The benefit of any mutation is situational, Jane. Which means that of the individuals exhibiting the mutation, some receive may benefit and some don't.
An artist might benefit from tetrachromacy, but most tetrachromats don't. The girl who survived the car-crash benefited from high bone-density, but the rest of her family likely haven't benefited much -- they just have a higher than usual body-mass and odd lumps in their upper palate. The people of Burkina Faso are mildly anaemic, and if they moved out of malarial region, their condition would be mildly inconvenient rather than significantly advantageous.
That has nothing to do with proof that the mutations were accidents.
You believe they are, but you have no real proof.
While at the same time, in the lab it proves to be NON accidental in many cases. With the same adaptations occuring with the same environments. How is that an accident?
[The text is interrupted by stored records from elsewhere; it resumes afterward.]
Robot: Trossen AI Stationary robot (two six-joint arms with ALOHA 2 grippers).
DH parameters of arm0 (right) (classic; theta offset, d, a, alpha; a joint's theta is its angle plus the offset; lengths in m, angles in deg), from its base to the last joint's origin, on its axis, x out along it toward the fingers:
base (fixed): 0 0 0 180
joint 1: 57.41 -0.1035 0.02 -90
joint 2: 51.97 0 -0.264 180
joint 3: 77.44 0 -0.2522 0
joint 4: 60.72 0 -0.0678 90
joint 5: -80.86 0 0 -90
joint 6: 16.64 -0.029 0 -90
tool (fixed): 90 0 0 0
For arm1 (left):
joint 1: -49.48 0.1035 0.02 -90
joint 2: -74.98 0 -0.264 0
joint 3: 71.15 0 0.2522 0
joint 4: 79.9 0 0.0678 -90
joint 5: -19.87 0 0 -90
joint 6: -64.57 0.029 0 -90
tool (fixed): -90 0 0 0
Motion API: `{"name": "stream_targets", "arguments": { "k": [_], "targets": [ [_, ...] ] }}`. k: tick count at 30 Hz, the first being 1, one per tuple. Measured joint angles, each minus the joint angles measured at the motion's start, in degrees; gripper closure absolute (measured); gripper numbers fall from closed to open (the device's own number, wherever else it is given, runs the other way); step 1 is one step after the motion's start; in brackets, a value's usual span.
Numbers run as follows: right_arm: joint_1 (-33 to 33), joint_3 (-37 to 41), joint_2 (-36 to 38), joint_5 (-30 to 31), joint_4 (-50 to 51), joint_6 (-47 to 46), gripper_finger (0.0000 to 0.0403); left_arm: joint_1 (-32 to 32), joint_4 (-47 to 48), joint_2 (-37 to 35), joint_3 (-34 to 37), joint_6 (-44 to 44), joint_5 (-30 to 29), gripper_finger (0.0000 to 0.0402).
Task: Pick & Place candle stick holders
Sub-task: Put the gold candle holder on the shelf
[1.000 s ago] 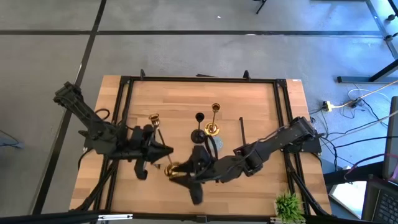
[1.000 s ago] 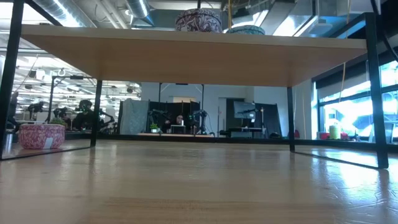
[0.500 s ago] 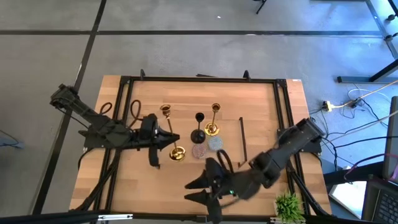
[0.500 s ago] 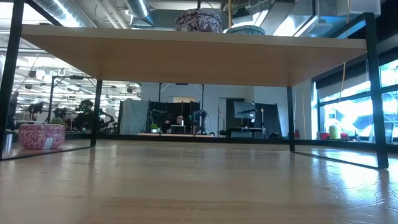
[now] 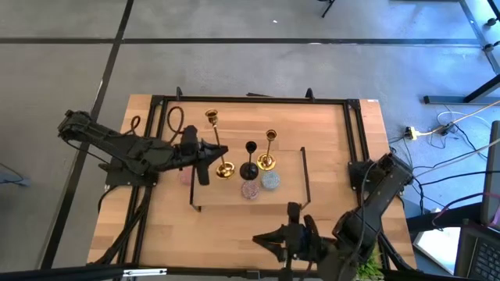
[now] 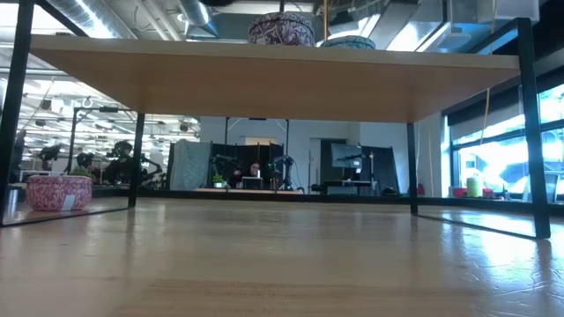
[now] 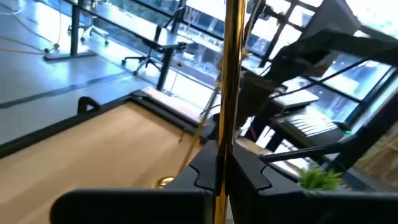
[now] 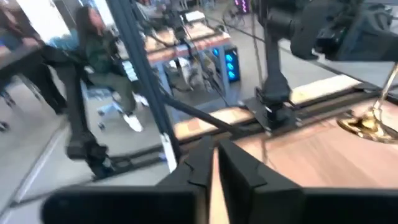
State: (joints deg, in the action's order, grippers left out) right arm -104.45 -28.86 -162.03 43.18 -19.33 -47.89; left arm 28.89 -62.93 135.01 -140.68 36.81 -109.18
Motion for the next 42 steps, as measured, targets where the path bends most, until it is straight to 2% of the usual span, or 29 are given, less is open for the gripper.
{"name": "stream_targets", "arguments": {
  "k": [5, 11, 14, 19, 24, 29, 34, 38, 42],
  "targets": [
    [-0.1, 0.0, 2.1, 0.6, 10.0, -6.1, 0.0399, 4.9, 0.5, 0.5, 0.0, 0.0, 6.1, 0.0390],
    [-2.7, 0.0, 4.5, 4.6, 21.8, -12.6, 0.0401, 8.5, 0.3, 0.5, 0.0, 2.3, 6.6, 0.0391],
    [-3.8, 0.0, 5.4, 7.3, 28.8, -17.5, 0.0401, 10.2, 0.0, 0.5, 0.0, 3.0, 9.8, 0.0391],
    [-5.1, 0.1, 8.6, 8.1, 40.7, -23.4, 0.0402, 12.1, 0.0, 1.3, 0.0, 3.0, 11.2, 0.0391],
    [-5.4, 4.1, 13.5, 8.1, 44.5, -23.7, 0.0402, 14.3, -0.9, 1.7, 0.0, 2.1, 12.0, 0.0391],
    [-5.4, 13.5, 19.3, 8.2, 37.5, -22.7, 0.0402, 15.3, -0.9, 2.1, 0.0, 2.0, 12.6, 0.0391],
    [-4.7, 26.9, 25.6, 8.5, 21.7, -19.2, 0.0402, 15.6, 0.0, 2.4, 0.0, 2.5, 13.2, 0.0391],
    [-3.6, 37.2, 29.6, 6.1, 7.2, -16.3, 0.0403, 15.5, 0.7, 3.3, 0.0, 4.4, 11.7, 0.0391],
    [-3.2, 42.3, 31.6, 5.5, -4.5, -11.9, 0.0403, 14.7, 0.0, 4.8, 0.1, 7.2, 8.2, 0.0391]
  ]
}}
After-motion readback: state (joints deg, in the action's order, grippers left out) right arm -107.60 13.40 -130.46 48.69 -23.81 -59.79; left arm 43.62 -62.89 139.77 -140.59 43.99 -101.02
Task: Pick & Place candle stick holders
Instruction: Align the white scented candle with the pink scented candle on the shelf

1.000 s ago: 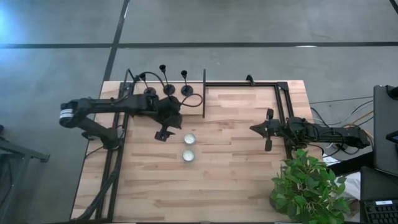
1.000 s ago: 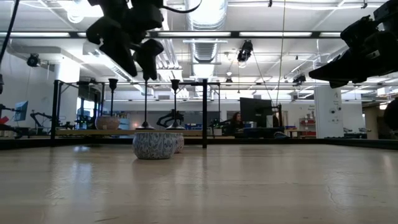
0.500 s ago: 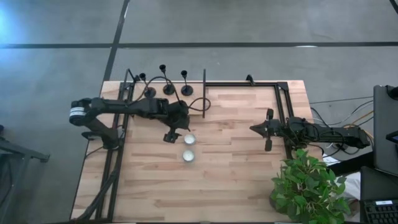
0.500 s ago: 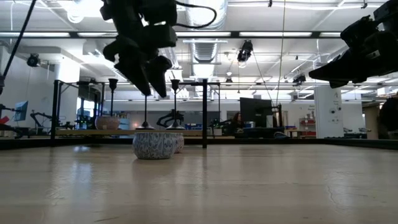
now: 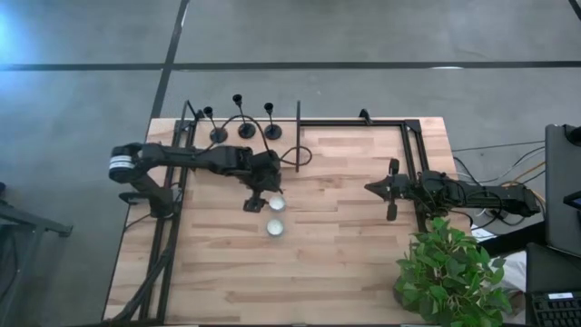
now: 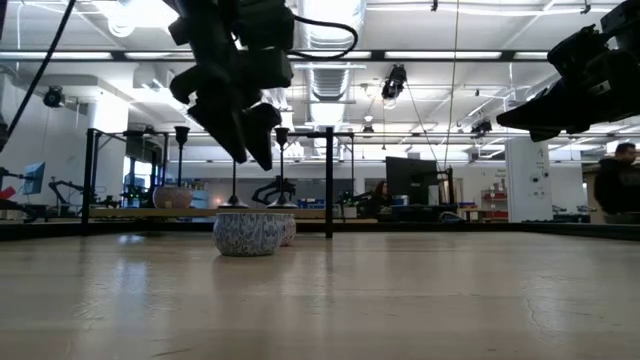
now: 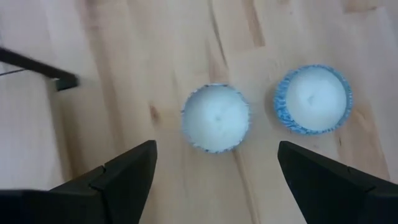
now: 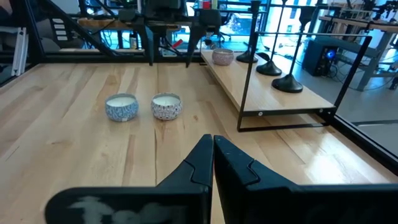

Jane, I think your approach to this conversation risks tripping itself up. Here's my attempt to fix that.

It is clear that some mutations are beneficial. In fact, there has been a lot of study on how beneficial mutations can accumulate. The word 'accident' is irrelevant to this study: we know that mutations occur in species at a fairly fixed rate that depends on environment and the species itself, that they propagate at a roughly logarithmic rate (log in population size and mutation rate according to one paper I read); that some mutations can be beneficial and that they can (but may not always) accumulate.

Where the term 'accident' was used in Origin of Species, that conversation took place in an environment that was also considering Lamarckian adaptation -- the idea that species striving itself somehow produced physiological changes -- so that giraffes reaching for food in higher branches somehow grew longer necks.

So the distinction regarding spontaneous, unpremeditated change was important in that original conversation: the idea that change wasn't occurring in consequence of species struggling to survive -- rather, mutation was occurring to the species regardless, and only some was beneficial.

I think the term 'accident' isn't needed by evolutionary theory beyond that. In particular, any source of mutation can be moderated by natural selection, regardless of the source. So in cases where humans engineer species (say) and release them into the wild, they are subject to the same competitive pressures for food, survival and reproduction. But even when mutation isn't induced, it occurs at a steady background rate, and some of those changes may be beneficial -- and often, the beneficial ones may be retained.

Finally, you haven't yourself defined what you mean by accident, and shown how it can be recognised, and how your definition doesn't beg the question. I think you need to do this before you pursue a position on it.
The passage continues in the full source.